WHAT IS NEEDED | What is the number of lines in these entries that include "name"? Write that number and no other text.
━━━ MATERIAL FOR THIS EXERCISE ━━━
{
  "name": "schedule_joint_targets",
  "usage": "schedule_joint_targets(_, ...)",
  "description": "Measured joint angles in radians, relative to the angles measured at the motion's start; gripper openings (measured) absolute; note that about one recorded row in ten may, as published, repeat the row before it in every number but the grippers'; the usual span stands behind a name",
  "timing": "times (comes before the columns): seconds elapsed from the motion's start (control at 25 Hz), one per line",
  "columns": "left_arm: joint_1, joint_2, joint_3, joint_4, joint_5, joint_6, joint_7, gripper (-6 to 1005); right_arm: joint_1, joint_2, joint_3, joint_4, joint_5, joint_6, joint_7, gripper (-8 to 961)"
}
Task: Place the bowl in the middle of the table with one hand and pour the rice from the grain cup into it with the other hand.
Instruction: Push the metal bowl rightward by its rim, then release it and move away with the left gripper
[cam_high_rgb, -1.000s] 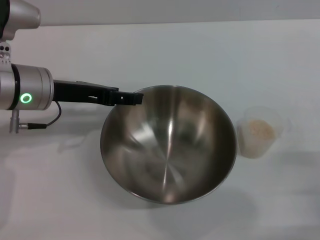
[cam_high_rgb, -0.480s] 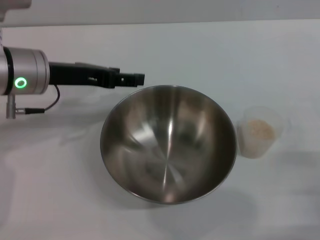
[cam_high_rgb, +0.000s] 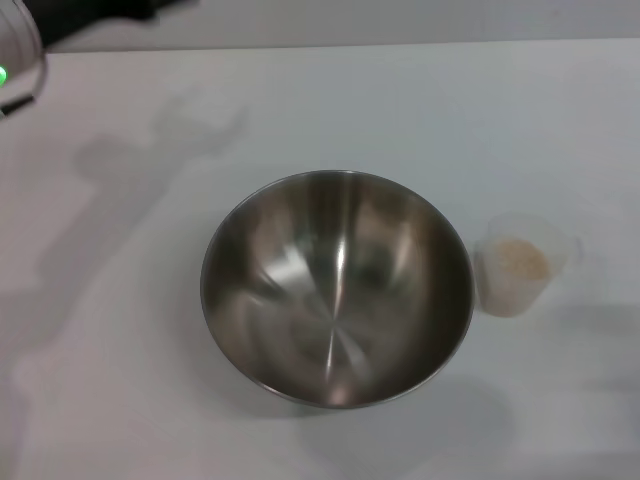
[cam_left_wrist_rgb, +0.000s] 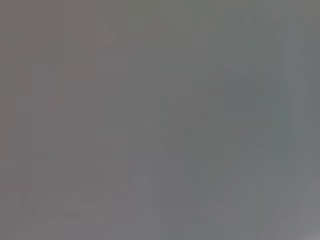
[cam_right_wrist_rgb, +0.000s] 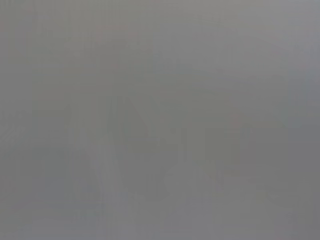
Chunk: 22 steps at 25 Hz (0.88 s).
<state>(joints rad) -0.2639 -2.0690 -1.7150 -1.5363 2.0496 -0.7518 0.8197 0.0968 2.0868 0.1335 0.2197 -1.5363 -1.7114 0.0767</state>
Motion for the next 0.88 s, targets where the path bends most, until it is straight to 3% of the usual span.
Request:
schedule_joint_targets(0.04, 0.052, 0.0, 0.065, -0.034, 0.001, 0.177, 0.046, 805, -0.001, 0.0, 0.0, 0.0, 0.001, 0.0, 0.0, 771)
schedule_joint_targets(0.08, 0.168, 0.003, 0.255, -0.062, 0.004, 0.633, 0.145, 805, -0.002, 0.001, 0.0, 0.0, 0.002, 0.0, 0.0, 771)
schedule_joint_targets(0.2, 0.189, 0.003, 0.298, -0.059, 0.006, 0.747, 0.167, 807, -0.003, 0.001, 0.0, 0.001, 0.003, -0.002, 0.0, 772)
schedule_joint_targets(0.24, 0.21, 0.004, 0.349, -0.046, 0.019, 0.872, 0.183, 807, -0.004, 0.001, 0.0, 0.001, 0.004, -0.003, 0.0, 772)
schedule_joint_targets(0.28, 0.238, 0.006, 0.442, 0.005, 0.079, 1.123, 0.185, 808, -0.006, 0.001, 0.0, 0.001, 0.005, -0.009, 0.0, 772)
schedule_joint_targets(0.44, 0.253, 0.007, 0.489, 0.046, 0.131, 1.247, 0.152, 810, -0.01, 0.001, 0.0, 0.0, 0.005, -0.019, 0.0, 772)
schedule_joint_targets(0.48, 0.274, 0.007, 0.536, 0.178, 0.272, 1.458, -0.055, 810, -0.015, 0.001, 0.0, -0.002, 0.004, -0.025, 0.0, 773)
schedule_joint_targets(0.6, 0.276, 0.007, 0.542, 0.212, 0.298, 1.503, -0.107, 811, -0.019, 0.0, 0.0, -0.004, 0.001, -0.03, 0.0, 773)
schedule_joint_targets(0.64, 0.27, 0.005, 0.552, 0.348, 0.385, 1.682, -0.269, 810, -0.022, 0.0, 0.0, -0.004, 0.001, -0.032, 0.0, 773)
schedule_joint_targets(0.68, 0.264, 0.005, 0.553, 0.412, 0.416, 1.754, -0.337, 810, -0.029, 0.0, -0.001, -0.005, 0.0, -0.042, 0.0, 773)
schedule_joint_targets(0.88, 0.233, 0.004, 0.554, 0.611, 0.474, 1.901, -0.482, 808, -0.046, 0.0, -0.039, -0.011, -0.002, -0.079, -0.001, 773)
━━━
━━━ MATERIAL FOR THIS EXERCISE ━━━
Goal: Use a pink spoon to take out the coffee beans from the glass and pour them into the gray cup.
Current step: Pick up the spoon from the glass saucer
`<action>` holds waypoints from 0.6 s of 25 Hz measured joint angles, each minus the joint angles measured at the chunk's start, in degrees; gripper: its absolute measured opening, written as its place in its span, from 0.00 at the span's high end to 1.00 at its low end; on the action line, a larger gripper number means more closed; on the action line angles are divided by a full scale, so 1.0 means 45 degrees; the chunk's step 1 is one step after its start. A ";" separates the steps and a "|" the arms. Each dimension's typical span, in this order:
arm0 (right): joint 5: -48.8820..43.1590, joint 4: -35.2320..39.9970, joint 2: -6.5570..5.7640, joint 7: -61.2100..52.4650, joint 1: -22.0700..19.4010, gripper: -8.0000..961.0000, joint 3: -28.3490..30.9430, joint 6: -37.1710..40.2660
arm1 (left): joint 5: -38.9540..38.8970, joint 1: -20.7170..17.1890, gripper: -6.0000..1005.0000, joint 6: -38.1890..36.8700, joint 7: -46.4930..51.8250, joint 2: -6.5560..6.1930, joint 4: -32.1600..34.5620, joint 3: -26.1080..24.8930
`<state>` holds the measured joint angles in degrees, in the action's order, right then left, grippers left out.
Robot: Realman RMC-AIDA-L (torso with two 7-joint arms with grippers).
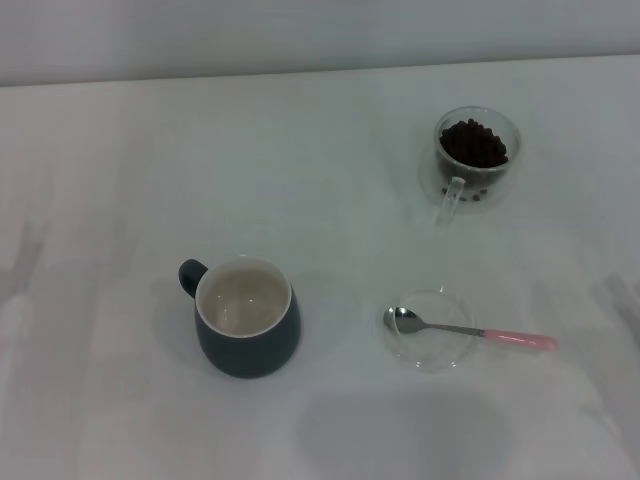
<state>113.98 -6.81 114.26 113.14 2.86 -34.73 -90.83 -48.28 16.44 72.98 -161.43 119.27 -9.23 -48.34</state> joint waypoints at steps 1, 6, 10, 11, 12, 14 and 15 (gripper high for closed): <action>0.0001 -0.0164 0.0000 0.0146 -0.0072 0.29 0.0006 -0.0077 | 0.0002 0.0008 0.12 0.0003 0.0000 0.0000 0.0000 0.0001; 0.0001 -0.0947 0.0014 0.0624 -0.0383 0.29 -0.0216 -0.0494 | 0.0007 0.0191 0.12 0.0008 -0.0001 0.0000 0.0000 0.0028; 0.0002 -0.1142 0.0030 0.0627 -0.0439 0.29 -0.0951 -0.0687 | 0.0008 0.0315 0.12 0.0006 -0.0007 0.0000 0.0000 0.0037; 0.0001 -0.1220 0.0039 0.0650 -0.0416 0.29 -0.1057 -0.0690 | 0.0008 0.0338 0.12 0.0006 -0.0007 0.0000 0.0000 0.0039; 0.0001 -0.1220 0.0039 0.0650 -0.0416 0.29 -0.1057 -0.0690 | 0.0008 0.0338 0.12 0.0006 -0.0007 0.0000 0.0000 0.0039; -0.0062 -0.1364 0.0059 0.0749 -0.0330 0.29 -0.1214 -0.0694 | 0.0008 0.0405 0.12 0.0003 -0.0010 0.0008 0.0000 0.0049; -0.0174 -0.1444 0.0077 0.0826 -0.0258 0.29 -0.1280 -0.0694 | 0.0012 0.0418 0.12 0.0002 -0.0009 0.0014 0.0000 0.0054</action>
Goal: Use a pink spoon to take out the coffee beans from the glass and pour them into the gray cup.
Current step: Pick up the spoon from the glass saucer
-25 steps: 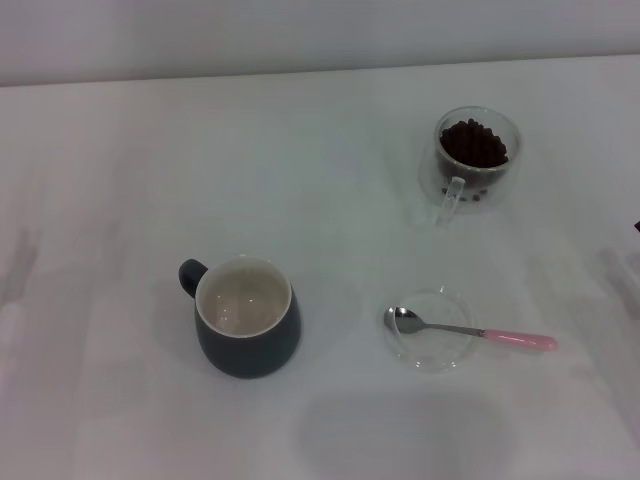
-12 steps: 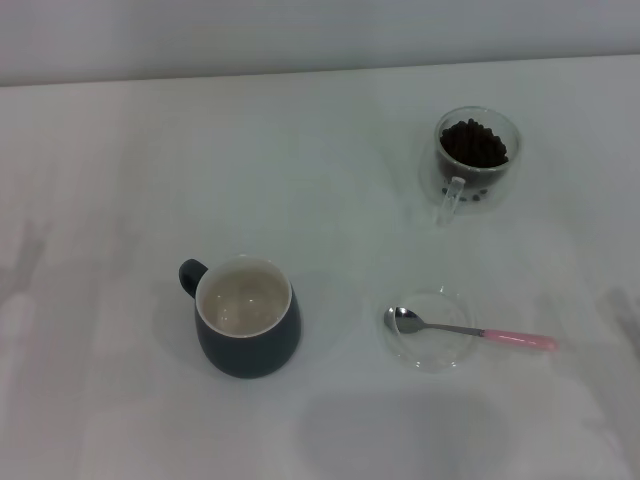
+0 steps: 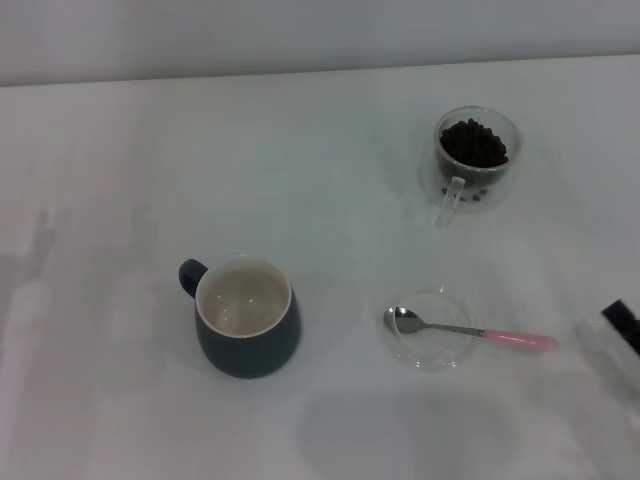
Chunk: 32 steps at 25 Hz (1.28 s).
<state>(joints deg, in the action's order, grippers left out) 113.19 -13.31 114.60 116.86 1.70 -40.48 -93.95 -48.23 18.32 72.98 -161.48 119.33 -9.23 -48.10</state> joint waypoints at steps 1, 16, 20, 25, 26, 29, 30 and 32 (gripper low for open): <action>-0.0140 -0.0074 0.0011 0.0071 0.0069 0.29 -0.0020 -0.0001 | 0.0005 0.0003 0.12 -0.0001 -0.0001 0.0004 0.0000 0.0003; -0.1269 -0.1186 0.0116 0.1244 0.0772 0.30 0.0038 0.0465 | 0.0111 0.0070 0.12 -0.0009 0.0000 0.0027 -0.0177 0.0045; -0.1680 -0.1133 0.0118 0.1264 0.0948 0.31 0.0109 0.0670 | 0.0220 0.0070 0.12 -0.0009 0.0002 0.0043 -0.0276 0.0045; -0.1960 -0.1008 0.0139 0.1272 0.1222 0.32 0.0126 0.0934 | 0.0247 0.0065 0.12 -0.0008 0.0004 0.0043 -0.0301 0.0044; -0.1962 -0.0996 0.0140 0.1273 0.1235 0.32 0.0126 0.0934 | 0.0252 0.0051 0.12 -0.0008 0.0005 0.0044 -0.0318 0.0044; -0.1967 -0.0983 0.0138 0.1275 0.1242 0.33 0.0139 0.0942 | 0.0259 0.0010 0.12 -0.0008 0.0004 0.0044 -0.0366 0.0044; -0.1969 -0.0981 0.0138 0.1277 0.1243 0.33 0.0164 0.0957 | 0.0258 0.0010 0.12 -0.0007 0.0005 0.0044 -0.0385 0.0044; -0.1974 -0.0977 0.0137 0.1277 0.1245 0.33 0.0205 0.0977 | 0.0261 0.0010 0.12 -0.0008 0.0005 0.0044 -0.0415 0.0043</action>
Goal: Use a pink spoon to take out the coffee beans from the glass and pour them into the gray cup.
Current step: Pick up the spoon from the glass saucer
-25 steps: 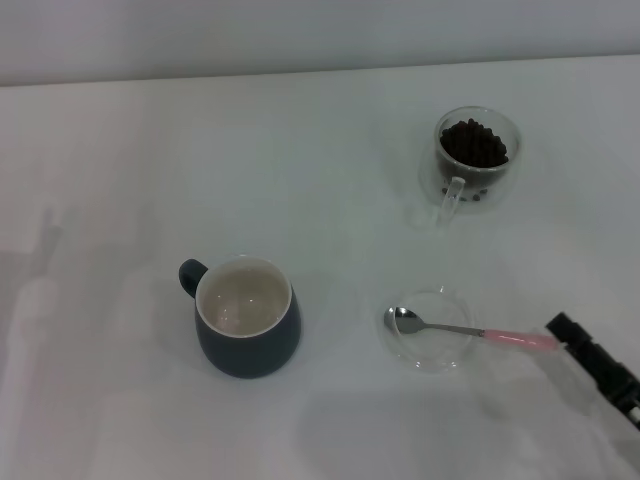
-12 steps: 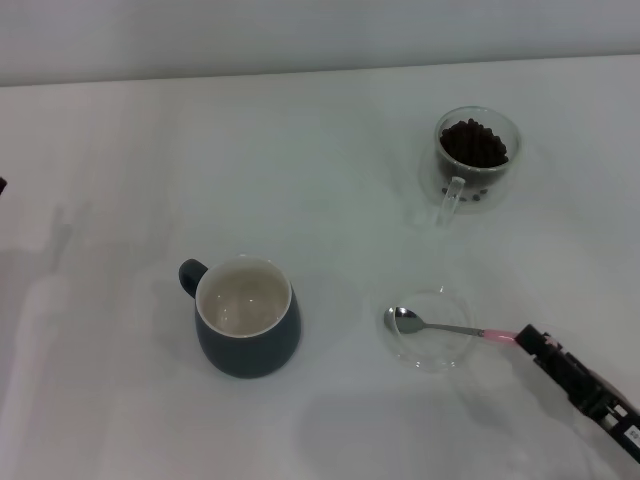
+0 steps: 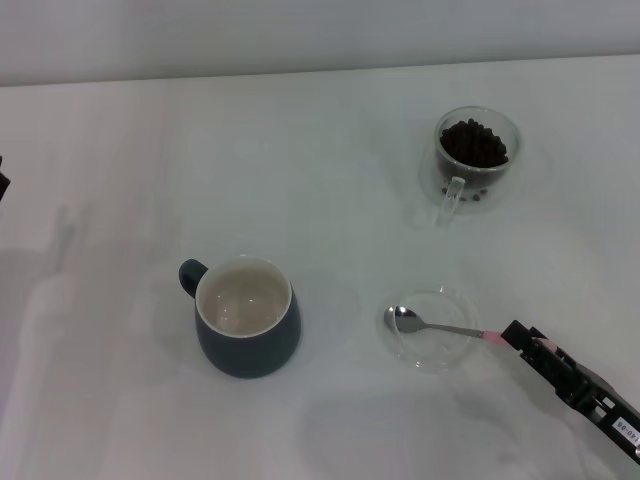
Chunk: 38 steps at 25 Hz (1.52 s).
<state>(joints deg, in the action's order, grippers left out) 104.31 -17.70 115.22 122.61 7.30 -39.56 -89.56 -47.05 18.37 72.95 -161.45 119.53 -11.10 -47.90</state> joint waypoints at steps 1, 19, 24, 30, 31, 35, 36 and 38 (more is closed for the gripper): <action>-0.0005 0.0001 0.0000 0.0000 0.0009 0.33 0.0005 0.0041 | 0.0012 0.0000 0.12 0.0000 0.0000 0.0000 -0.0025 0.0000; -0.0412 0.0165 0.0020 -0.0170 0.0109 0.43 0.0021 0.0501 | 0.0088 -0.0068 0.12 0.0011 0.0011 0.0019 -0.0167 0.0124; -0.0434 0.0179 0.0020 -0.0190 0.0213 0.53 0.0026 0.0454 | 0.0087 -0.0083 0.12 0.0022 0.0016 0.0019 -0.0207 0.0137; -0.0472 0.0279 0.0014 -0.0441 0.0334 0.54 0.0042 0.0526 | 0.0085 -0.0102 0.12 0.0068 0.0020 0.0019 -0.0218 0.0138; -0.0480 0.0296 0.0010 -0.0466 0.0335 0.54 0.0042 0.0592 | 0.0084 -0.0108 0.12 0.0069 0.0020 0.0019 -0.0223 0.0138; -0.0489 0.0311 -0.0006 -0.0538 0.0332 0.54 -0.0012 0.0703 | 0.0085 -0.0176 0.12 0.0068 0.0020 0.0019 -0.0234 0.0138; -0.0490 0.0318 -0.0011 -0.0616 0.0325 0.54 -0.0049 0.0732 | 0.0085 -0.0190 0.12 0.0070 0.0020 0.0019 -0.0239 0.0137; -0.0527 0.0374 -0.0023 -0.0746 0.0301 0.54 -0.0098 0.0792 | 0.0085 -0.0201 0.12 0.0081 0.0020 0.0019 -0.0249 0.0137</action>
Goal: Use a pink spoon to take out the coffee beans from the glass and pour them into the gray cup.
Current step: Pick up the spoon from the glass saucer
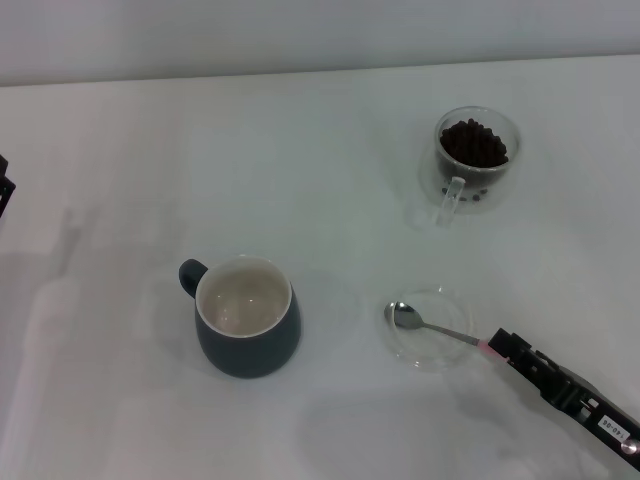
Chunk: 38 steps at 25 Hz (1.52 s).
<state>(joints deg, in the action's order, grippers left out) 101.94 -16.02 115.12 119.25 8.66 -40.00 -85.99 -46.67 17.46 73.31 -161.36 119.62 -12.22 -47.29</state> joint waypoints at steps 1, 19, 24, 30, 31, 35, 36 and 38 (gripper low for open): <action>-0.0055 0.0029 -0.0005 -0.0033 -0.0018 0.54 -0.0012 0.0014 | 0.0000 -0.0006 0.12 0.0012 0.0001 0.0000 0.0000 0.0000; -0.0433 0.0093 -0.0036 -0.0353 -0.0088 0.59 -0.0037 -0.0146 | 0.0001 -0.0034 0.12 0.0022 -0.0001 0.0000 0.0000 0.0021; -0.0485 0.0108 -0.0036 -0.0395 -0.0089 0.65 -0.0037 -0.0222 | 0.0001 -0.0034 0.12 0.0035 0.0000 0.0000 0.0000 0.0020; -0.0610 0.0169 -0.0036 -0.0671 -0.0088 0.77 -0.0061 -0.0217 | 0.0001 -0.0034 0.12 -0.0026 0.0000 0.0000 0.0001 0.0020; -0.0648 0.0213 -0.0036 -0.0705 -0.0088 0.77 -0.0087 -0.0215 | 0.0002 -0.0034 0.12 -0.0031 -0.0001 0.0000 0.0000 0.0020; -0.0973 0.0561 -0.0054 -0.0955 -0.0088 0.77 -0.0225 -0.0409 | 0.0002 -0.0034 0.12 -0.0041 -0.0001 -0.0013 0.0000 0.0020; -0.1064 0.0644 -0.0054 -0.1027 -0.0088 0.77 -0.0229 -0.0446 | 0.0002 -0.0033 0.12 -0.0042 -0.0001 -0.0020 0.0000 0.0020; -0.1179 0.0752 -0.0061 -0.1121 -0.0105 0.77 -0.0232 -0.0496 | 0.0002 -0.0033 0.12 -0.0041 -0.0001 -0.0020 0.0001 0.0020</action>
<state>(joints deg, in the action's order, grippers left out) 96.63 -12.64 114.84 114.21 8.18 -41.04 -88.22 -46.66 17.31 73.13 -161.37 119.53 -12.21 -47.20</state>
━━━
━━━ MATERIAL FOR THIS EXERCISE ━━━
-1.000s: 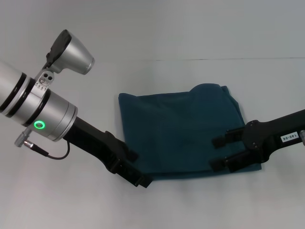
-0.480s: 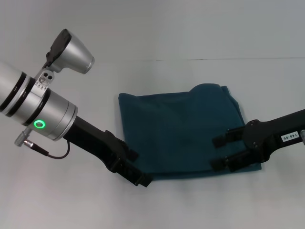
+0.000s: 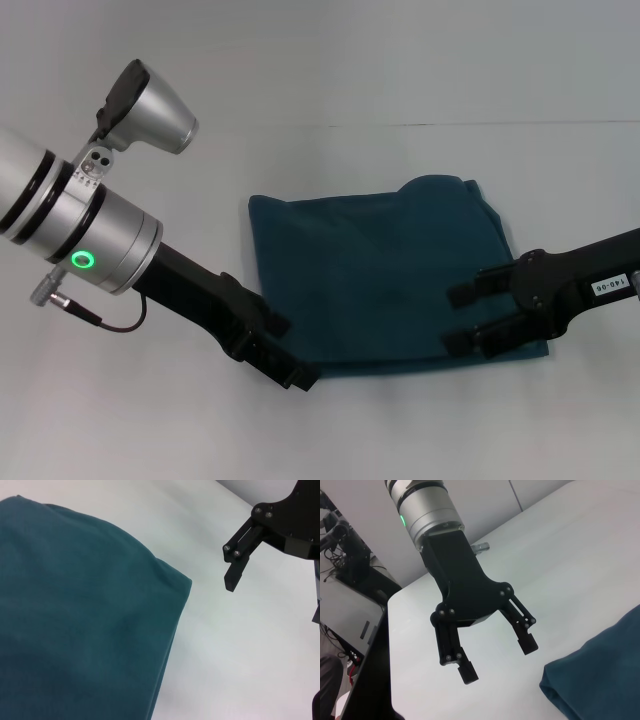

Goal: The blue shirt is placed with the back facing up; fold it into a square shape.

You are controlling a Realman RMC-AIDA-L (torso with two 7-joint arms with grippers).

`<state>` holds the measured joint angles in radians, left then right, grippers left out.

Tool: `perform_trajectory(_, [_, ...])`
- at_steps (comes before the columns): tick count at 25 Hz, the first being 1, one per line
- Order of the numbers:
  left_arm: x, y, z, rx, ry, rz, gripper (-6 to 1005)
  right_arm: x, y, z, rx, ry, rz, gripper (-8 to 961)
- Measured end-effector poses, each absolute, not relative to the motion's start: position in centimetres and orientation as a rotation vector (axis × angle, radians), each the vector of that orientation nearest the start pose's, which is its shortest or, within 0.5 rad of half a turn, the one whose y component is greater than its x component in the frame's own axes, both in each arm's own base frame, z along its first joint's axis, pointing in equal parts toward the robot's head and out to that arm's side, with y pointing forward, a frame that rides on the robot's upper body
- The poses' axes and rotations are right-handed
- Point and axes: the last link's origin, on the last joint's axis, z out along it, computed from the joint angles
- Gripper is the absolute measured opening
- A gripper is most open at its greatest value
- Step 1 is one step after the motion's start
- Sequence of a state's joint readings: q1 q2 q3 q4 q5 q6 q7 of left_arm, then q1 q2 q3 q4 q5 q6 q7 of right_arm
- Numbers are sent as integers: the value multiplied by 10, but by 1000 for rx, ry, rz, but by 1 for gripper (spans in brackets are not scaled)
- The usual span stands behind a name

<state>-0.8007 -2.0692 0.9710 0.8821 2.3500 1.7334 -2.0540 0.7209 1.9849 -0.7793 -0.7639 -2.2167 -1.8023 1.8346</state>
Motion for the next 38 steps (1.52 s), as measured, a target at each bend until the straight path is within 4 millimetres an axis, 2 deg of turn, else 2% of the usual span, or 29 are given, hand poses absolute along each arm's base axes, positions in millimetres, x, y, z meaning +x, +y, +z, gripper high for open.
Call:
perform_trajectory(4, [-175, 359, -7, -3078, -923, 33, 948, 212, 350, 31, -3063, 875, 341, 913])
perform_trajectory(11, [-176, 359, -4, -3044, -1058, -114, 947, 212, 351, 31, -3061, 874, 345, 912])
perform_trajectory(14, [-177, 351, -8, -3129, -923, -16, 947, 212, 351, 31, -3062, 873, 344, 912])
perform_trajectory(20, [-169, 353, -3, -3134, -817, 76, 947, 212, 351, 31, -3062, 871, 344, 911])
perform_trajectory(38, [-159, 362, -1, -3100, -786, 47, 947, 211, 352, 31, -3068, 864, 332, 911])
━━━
SOLUTION TO THIS TASK | 3